Thirty of our privates being killed and thirty five wounded, and surrounded as we were on all sides without any hope of relief, we were obliged to surrender ourselves prisoners of war.
During the whole of the attack by the different corps there were eleven commissioned officers, thirty four privates, sergeants and corporals, killed; thirty five wounded, and three hundred and forty five made prisoners. This was the melancholly issue of our long and distressing campaign. The prisoners, of whom I was one, were confined in a large building called the Regules, where we had but very little fire or provision. Our daily ration was three ounces of pork and two, (sometimes three) small bran biscuit, and a half a pint of the water in which our pork was boiled.
January 1st, 1776. Our condition, which we thought was almost insupportable by such a sparing allowance of fuel and provision as was furnished us, was rendered tenfold more distressing by sickness.—About the 10th of this month we began to be infected with the small pox, which we took the natural way. With this mortal disease about one ninth part of the prisoners died. While in hospital we were treated with some humanity, but when in prison we experienced much insolence from the garrison set over us.
After we had been some time in the old Dauphin Gaol, which was built of stone, and proof against musket and cannon balls, our fidelity was so much relied on by most of the King's officers, that they scarce guarded us at all. They appeared to consider us as deluded by the facinating sound of liberty and freedom, and induced to take up arms when we were not at heart inimical to his Britanic Majesty. Considering locks and keys as useless, they committed the sole care of the prison to one of our sergeants, who was faithful to the trust reposed in him, until about the first of April, when we formed a plan for our escape.
We had now lost all hopes of the city's being taken by the American arms, and we resolved to regain our liberty by our own efforts, or lose our lives in the attempt.

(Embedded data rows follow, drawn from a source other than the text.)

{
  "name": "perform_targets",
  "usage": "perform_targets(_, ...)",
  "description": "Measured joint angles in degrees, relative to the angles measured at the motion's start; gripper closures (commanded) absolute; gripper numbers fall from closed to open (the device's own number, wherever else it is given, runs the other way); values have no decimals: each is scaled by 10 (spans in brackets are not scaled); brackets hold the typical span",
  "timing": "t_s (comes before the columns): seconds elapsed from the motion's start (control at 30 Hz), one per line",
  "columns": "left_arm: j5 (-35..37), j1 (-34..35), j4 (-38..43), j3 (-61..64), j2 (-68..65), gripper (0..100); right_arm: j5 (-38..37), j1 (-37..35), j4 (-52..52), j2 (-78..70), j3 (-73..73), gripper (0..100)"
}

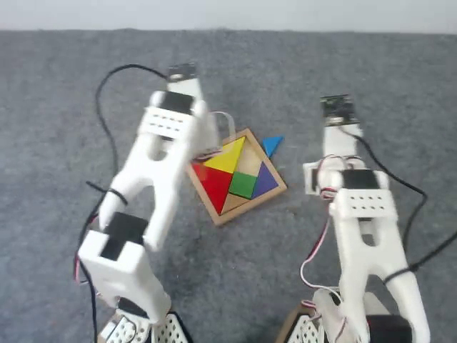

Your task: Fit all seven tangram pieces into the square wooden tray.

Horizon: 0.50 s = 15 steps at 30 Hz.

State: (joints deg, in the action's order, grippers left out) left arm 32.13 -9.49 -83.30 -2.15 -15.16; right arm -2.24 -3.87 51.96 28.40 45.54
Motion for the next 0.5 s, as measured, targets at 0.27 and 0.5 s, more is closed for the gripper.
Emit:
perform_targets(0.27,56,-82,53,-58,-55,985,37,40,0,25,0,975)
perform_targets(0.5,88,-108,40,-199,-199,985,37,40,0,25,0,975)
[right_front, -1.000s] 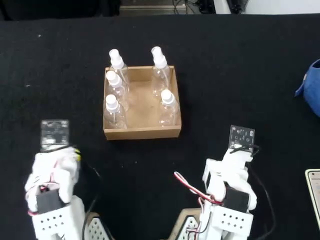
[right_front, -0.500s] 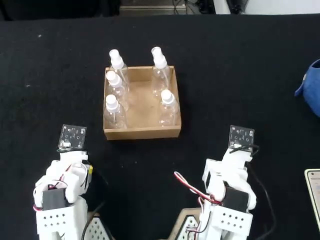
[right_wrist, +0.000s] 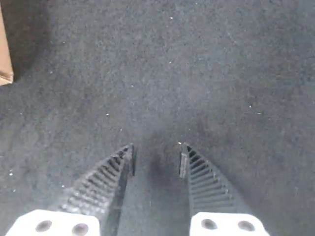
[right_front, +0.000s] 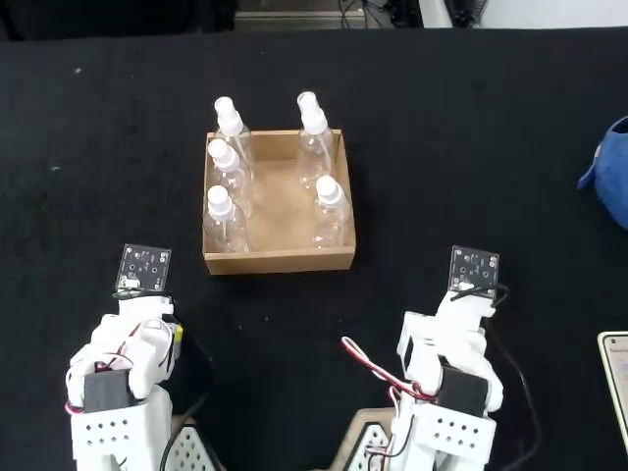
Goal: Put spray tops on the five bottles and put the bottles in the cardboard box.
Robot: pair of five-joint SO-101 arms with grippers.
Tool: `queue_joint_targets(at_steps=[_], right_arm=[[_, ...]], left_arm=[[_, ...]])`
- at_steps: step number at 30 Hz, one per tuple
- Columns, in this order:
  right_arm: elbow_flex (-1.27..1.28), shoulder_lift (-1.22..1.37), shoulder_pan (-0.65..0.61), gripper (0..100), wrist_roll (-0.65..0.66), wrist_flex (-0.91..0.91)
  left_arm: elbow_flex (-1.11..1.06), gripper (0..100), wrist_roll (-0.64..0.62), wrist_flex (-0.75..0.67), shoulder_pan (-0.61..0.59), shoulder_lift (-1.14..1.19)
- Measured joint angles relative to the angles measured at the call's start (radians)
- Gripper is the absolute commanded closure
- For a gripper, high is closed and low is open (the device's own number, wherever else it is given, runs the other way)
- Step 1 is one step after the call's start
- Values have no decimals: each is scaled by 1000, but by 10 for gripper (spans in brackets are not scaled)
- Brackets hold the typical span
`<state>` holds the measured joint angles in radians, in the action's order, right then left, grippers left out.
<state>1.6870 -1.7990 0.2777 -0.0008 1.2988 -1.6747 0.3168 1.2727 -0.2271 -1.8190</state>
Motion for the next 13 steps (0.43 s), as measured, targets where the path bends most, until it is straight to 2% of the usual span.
queue_joint_targets(at_steps=[13], right_arm=[[0, 0, 0, 874, 0, 0]], left_arm=[[0, 970, 0, 0, 0, -5]])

Having watched the movements of the enemy for several days, unknown to them, we determined with a party of 60 men to rise on the Gaol guard, and disarm them, which consisted of 14 old decrepit men and young boys, (whose appointment over us we considered rather an insult, than good economy in the commander:) next we were to proceed to St. John's Gate, about eight rods distant from the gaol and attack and disarm that guard, consisting chiefly of English sailors, 18 in number, from whom we expected a pretty warm reception: should we be thus far successful, an hundred men, or more, were to proceed under the command of Colonel Ashten, formerly sergeant major of Captain Lamb's train of artillery, to turn the cannon on the battery, which were kept constantly loaded, against the town, and to maintain this position at all hazards until notice could be given to our army, and thus be the glorious means of obtaining the object of all our toils, the possession of Quebec.